## Required action:
Your job is to copy the data that follows exactly, every line included.

┌─ Recorded information

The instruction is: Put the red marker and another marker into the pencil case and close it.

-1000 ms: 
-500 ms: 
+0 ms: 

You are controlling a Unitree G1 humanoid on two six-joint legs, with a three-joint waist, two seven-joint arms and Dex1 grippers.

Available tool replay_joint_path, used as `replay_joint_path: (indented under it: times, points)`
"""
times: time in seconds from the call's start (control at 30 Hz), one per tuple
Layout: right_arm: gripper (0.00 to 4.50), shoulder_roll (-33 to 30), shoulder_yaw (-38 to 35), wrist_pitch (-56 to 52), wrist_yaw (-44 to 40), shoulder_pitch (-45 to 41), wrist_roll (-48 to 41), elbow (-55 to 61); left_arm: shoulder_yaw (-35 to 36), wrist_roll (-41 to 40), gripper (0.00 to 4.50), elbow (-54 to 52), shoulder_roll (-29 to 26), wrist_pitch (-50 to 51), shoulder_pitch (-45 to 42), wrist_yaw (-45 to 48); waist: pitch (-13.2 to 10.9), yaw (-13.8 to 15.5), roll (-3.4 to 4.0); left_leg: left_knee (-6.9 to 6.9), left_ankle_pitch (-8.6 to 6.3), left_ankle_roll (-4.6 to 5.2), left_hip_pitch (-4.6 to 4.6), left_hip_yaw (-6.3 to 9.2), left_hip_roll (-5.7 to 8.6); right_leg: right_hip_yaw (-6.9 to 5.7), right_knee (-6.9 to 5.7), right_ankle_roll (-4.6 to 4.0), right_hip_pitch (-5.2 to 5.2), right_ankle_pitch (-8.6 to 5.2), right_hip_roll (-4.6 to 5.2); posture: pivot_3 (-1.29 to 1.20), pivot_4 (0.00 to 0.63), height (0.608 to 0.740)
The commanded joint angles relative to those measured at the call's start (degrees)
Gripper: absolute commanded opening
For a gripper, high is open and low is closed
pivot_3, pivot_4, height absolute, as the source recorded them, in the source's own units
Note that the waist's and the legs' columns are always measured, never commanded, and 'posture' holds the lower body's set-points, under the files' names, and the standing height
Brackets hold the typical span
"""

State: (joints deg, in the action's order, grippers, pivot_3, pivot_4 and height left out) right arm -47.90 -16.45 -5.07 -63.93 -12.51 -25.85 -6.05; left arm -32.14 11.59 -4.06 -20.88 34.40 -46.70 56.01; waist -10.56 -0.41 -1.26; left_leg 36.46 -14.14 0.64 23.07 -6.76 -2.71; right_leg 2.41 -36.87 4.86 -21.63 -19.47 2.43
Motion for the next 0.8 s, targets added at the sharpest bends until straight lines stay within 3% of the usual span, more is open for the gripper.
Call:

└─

## Task output:
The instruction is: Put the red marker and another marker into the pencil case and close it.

-1000 ms: 
-500 ms: 
+0 ms: 

You are controlling a Unitree G1 humanoid on two six-joint legs, with a three-joint waist, two seven-joint arms and Dex1 grippers.

Available tool replay_joint_path, used as `replay_joint_path: (indented under it: times, points)`
"""
times: time in seconds from the call's start (control at 30 Hz), one per tuple
Layout: right_arm: gripper (0.00 to 4.50), shoulder_roll (-33 to 30), shoulder_yaw (-38 to 35), wrist_pitch (-56 to 52), wrist_yaw (-44 to 40), shoulder_pitch (-45 to 41), wrist_roll (-48 to 41), elbow (-55 to 61); left_arm: shoulder_yaw (-35 to 36), wrist_roll (-41 to 40), gripper (0.00 to 4.50), elbow (-54 to 52), shoulder_roll (-29 to 26), wrist_pitch (-50 to 51), shoulder_pitch (-45 to 42), wrist_yaw (-45 to 48); waist: pitch (-13.2 to 10.9), yaw (-13.8 to 15.5), roll (-3.4 to 4.0); left_leg: left_knee (-6.9 to 6.9), left_ankle_pitch (-8.6 to 6.3), left_ankle_roll (-4.6 to 5.2), left_hip_pitch (-4.6 to 4.6), left_hip_yaw (-6.3 to 9.2), left_hip_roll (-5.7 to 8.6); right_leg: right_hip_yaw (-6.9 to 5.7), right_knee (-6.9 to 5.7), right_ankle_roll (-4.6 to 4.0), right_hip_pitch (-5.2 to 5.2), right_ankle_pitch (-8.6 to 5.2), right_hip_roll (-4.6 to 5.2); posture: pivot_3 (-1.29 to 1.20), pivot_4 (0.00 to 0.63), height (0.608 to 0.740)
The commanded joint angles relative to those measured at the call's start (degrees)
Gripper: absolute commanded opening
For a gripper, high is open and low is closed
pivot_3, pivot_4, height absolute, as the source recorded them, in the source's own units
Note that the waist's and the legs' columns are always measured, never commanded, and 'posture' holds the lower body's set-points, under the files' names, and the standing height
Brackets hold the typical span
"""

State: (joints deg, in the action's order, grippers, pivot_3, pivot_4 and height left out) right arm -47.90 -16.45 -5.07 -63.93 -12.51 -25.85 -6.05; left arm -32.14 11.59 -4.06 -20.88 34.40 -46.70 56.01; waist -10.56 -0.41 -1.26; left_leg 36.46 -14.14 0.64 23.07 -6.76 -2.71; right_leg 2.41 -36.87 4.86 -21.63 -19.47 2.43
Motion for the next 0.8 s, targets added at the sharpest bends until straight lines stay within 3% of the usual span, more is open for the gripper.
Call:

This output is complete, and the exercise is done.